TASK TO CARRY OUT: Beginning with the first entry, set down each one exactly as shown.

GIVEN DATA:
========================================================================
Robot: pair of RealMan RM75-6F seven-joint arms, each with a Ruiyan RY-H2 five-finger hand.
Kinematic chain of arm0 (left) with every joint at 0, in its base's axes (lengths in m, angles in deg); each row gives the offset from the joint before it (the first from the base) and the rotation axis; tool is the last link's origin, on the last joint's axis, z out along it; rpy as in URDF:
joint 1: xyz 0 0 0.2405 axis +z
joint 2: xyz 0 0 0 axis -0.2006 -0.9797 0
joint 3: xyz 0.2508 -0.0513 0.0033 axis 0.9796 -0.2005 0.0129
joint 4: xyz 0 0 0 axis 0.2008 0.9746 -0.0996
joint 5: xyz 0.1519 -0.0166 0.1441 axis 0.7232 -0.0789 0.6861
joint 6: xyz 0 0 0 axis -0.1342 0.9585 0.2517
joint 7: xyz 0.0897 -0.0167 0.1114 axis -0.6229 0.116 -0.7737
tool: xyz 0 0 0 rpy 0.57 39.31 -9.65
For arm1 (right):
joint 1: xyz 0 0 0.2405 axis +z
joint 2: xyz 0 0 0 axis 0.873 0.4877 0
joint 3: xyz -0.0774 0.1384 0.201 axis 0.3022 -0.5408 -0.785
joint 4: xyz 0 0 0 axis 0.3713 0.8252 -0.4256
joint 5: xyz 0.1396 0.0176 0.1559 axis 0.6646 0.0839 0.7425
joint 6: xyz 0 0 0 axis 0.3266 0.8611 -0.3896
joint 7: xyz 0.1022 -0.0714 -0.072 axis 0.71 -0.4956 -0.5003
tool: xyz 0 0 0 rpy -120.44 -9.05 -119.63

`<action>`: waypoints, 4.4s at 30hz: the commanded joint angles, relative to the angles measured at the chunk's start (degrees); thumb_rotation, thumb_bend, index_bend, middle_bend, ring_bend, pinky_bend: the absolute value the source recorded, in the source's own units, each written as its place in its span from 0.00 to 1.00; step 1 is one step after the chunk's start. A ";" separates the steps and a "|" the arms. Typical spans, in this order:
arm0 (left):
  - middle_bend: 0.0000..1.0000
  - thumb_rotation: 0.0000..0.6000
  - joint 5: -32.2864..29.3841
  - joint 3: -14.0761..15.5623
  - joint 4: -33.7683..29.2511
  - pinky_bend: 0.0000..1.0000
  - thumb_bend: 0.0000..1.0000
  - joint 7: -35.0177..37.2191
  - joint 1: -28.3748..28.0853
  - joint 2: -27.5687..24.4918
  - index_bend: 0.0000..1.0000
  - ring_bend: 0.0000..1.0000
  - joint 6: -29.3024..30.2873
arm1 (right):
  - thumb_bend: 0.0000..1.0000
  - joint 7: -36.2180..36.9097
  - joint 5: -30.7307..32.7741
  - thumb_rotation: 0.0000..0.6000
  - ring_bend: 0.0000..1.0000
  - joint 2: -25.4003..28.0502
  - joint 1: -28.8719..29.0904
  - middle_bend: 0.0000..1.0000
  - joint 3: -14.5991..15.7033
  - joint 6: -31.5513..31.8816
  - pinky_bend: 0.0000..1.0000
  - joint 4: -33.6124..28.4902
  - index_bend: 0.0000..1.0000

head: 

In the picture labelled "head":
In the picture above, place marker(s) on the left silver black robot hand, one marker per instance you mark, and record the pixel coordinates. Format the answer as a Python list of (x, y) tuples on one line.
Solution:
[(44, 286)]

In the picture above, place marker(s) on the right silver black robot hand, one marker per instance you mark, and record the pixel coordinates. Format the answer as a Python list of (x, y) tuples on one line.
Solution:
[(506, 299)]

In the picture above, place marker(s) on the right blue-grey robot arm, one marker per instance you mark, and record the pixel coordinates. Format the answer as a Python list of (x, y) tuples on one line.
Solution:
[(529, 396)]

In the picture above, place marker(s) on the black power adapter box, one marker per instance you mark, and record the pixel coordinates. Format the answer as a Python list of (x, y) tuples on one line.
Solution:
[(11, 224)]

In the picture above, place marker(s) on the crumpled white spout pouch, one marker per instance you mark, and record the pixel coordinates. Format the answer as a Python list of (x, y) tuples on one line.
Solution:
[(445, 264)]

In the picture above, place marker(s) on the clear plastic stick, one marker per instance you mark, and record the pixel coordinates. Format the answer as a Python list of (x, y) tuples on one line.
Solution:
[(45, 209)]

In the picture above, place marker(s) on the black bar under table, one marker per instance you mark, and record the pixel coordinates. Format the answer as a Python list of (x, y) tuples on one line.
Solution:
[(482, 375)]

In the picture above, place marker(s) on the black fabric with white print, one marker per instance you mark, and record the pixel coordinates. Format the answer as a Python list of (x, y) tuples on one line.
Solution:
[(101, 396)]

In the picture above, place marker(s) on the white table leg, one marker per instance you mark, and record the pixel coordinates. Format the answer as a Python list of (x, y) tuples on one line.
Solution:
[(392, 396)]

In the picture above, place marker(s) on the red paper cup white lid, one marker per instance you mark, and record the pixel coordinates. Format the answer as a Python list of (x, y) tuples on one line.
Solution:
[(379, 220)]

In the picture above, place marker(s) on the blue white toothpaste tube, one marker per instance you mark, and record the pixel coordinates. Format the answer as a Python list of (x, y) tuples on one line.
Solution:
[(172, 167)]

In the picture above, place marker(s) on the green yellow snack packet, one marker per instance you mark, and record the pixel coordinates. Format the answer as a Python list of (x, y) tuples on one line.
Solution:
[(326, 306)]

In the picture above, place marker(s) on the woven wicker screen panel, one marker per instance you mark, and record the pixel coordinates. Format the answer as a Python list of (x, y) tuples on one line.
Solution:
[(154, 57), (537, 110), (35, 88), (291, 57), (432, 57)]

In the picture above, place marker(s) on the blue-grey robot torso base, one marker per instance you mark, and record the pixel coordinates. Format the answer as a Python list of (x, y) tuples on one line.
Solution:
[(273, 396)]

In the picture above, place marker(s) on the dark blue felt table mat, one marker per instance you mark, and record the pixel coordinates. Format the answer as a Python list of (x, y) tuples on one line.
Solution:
========================================================================
TASK ANSWER:
Robot: pair of RealMan RM75-6F seven-joint arms, each with a Ruiyan RY-H2 five-finger hand.
Kinematic chain of arm0 (left) with every joint at 0, in its base's axes (lengths in m, angles in deg); each row gives the offset from the joint before it (the first from the base) and the rotation axis; tool is the last link's origin, on the last joint's axis, z out along it; rpy as in URDF:
joint 1: xyz 0 0 0.2405 axis +z
joint 2: xyz 0 0 0 axis -0.2006 -0.9797 0
joint 3: xyz 0.2508 -0.0513 0.0033 axis 0.9796 -0.2005 0.0129
joint 4: xyz 0 0 0 axis 0.2008 0.9746 -0.0996
joint 5: xyz 0.1519 -0.0166 0.1441 axis 0.7232 -0.0789 0.6861
joint 6: xyz 0 0 0 axis -0.1342 0.9585 0.2517
joint 7: xyz 0.0897 -0.0167 0.1114 axis -0.6229 0.116 -0.7737
tool: xyz 0 0 0 rpy 0.57 39.31 -9.65
For arm1 (right):
joint 1: xyz 0 0 0.2405 axis +z
joint 2: xyz 0 0 0 axis 0.873 0.4877 0
joint 3: xyz -0.0774 0.1384 0.201 axis 0.3022 -0.5408 -0.785
joint 4: xyz 0 0 0 axis 0.3713 0.8252 -0.4256
joint 5: xyz 0.1396 0.0176 0.1559 axis 0.6646 0.0839 0.7425
joint 6: xyz 0 0 0 axis 0.3266 0.8611 -0.3896
joint 7: xyz 0.1022 -0.0714 -0.072 axis 0.71 -0.4956 -0.5003
tool: xyz 0 0 0 rpy -120.44 -9.05 -119.63

`<action>`: waypoints, 4.4s at 30hz: the commanded joint angles, relative to the angles measured at the chunk's start (degrees); thumb_rotation, thumb_bend, index_bend, middle_bend, ring_bend, pinky_bend: the absolute value the source recorded, in the source's own units, each written as its place in its span from 0.00 to 1.00; step 1 is one step after the chunk's start. A ";" separates the steps and a "|" the arms. Typical spans, in this order:
arm0 (left):
  - middle_bend: 0.0000..1.0000
  - thumb_rotation: 0.0000..0.6000
  - joint 5: -32.2864..29.3841
  - joint 3: -14.0761..15.5623
  - joint 4: -33.7683..29.2511
  - pinky_bend: 0.0000..1.0000
  - thumb_bend: 0.0000..1.0000
  - joint 7: -35.0177..37.2191
  - joint 1: -28.3748..28.0853
  - joint 2: -27.5687..24.4918
  - index_bend: 0.0000..1.0000
  - ring_bend: 0.0000..1.0000
  - joint 6: -29.3024..30.2873
arm1 (right):
  - thumb_bend: 0.0000..1.0000
  - joint 7: -36.2180..36.9097
  - joint 5: -30.7307..32.7741
  - thumb_rotation: 0.0000..0.6000
  - ring_bend: 0.0000..1.0000
  - joint 2: -25.4003..28.0502
  - joint 1: -28.8719..29.0904
  - middle_bend: 0.0000..1.0000
  - joint 3: -14.5991..15.7033
  - joint 6: -31.5513..31.8816
  - pinky_bend: 0.0000..1.0000
  - joint 4: -33.6124..28.4902
  - index_bend: 0.0000..1.0000

head: 

In the picture labelled "head":
In the picture above, place marker(s) on the left silver black robot hand, one marker per instance you mark, and record the pixel coordinates. Format the answer as a Python list of (x, y) tuples on one line.
Solution:
[(44, 286)]

In the picture above, place marker(s) on the right silver black robot hand, one marker per instance you mark, and record the pixel coordinates. Format the answer as a Python list of (x, y) tuples on one line.
Solution:
[(506, 299)]

In the picture above, place marker(s) on the right blue-grey robot arm, one marker per instance you mark, and record the pixel coordinates. Format the answer as a Python list of (x, y) tuples on one line.
Solution:
[(529, 396)]

In the picture above, place marker(s) on the black power adapter box, one marker per instance you mark, and record the pixel coordinates. Format the answer as a Python list of (x, y) tuples on one line.
Solution:
[(11, 224)]

In the picture above, place marker(s) on the crumpled white spout pouch, one marker per instance you mark, and record the pixel coordinates. Format the answer as a Python list of (x, y) tuples on one line.
Solution:
[(445, 264)]

In the picture above, place marker(s) on the clear plastic stick, one marker per instance you mark, and record the pixel coordinates. Format the answer as a Python list of (x, y) tuples on one line.
Solution:
[(45, 209)]

In the picture above, place marker(s) on the black bar under table, one marker per instance you mark, and record the pixel coordinates. Format the answer as a Python list of (x, y) tuples on one line.
Solution:
[(482, 375)]

In the picture above, place marker(s) on the black fabric with white print, one marker per instance you mark, and record the pixel coordinates. Format the answer as a Python list of (x, y) tuples on one line.
Solution:
[(101, 396)]

In the picture above, place marker(s) on the white table leg, one marker per instance you mark, and record the pixel coordinates. Format the answer as a Python list of (x, y) tuples on one line.
Solution:
[(392, 396)]

In the picture above, place marker(s) on the red paper cup white lid, one marker per instance you mark, and record the pixel coordinates. Format the answer as a Python list of (x, y) tuples on one line.
Solution:
[(379, 220)]

In the picture above, place marker(s) on the blue white toothpaste tube, one marker per instance you mark, and record the pixel coordinates. Format the answer as a Python list of (x, y) tuples on one line.
Solution:
[(172, 167)]

In the picture above, place marker(s) on the green yellow snack packet, one marker per instance you mark, and record the pixel coordinates. Format the answer as a Python list of (x, y) tuples on one line.
Solution:
[(326, 306)]

In the picture above, place marker(s) on the woven wicker screen panel, one marker per instance you mark, and record the pixel coordinates. Format the answer as a Python list of (x, y) tuples on one line.
Solution:
[(154, 57), (537, 110), (35, 88), (291, 57), (432, 57)]

In the picture above, place marker(s) on the blue-grey robot torso base, one marker per instance you mark, and record the pixel coordinates. Format the answer as a Python list of (x, y) tuples on one line.
Solution:
[(273, 396)]

In the picture above, place marker(s) on the dark blue felt table mat, one marker per instance you mark, and record the pixel coordinates. Format the answer as a Python list of (x, y) tuples on one line.
Solution:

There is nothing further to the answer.